According to a summary prepared by Noridian following the meeting, five of the six physicians voted that there was "sufficient evidence for [the tests'] utility" in both the surveillance and for-cause (meaning in response to particular clinical factors) settings.

Five of the six doctors further voted "yes" when asked if they believed there was enough evidence to show the AlloSure and Prospera tests were effective in surveillance, i.e. catching a rejection before it is evident through clinical signs or symptoms. 

This summary and the underlying voting results were never publicly released and only obtained based on a FOIA request. 

On a separate note, last week over two dozen leading transplant clinicians sent a letter to the Centers for Medicare & Medicaid Services (CMS) Administrator, Chiquita Brooks-LaSure, detailing the negative impacts of the Medicare policy change. Clinicians reported a distressing rise in rejection events among organ transplant recipients, an uptick believed to be associated with these restrictions.

MolDX Baffles Medical Community by Blocking Surveillance Abilities

Despite the results of the CAC, MolDX, issued a new billing article tying coverage for these tests to biopsy. In the critical surveillance context, that means they were only covered when they would be replacing a biopsy.  In practice, these new coverage restrictions significantly limited access to the test and undermined a key purpose of the tests - catching rejection early and allowing providers to adjust their care in response. 

The March 2023 decision to tie the test to a biopsy sent shockwaves through the transplant community. Thousands of tests were canceled in the weeks that followed because of the coverage change. Many of those patients have spent more than a year living with anxiety because they now lack access to this critical testing and are unsure if their gift of life is failing them.

Biopsies are not a substitute for this testing.  Beyond their invasive nature and risks, they are burdensome and present challenges especially in rural areas as patients must travel further to have the painful procedure done at a hospital.

The decision also created a double standard in states like South Carolina, where the state's BlueCross BlueShield late last year announced expanded coverage for the tests on heart, lung, and kidney transplants. 

Scaling back coverage will also have longer term financial implications for the healthcare system.
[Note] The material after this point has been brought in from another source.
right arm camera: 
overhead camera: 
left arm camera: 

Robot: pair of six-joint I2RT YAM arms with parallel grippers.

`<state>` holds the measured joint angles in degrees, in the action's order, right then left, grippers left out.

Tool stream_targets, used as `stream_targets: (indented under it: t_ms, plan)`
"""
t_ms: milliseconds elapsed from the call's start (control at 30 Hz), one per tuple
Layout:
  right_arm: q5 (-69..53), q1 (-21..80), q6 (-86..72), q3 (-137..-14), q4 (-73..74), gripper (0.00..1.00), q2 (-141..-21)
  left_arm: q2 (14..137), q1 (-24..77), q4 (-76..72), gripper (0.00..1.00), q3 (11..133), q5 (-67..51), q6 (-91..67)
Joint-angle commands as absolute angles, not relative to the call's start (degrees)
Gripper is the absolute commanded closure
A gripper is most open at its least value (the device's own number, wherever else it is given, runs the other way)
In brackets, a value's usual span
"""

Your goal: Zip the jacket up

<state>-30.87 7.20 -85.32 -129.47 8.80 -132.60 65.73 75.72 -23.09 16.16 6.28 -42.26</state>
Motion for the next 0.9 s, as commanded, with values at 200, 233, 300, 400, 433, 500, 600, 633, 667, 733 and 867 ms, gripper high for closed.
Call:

Consider the fact that dialysis costs the U.S. government $95,000 annually per patient, whereas kidney transplant maintenance is less than half. Now, add to that the time taken off of work to have the procedure done as well as the recovery time from the pain it causes. 

Fight for Equity Moving Forward

HEiTC, along with its allies, the Honor the Gift Coalition and the American Association of Kidney Patients (AAKP), has spent months sounding the alarm about the impact of these tests, especially for Black, Brown, and rural patients. Some 40% of current transplant recipients are Black, Latino or Hispanic, and they account for a full half of those on the waitlist. MolDX's actions have only furthered an unjust system in which people of color are biologically at a greater risk of organ failure, struggle to get on the donor waitlist, and spend more time there if they're lucky to make it. 

The Coalition has engaged lawmakers on Capitol Hill, including Congressional Black Caucus Chair Steven Horsford, and Vice President Kamala Harris, who met with Al B! earlier this year on the issue. Their advocacy has been covered by MSNBC, Fox News, USA Today, The Hill, and The Grio, but the fight continues. 

In a matter of weeks, CMS will determine whether these cutbacks will remain permanent. That would then take away these tests for thousands of Medicare recipients, who since 2017 relied on this tool to keep track of their health. HEiTC is committed to advocating to CMS that these changes must be reversed and any tie to a biopsy removed.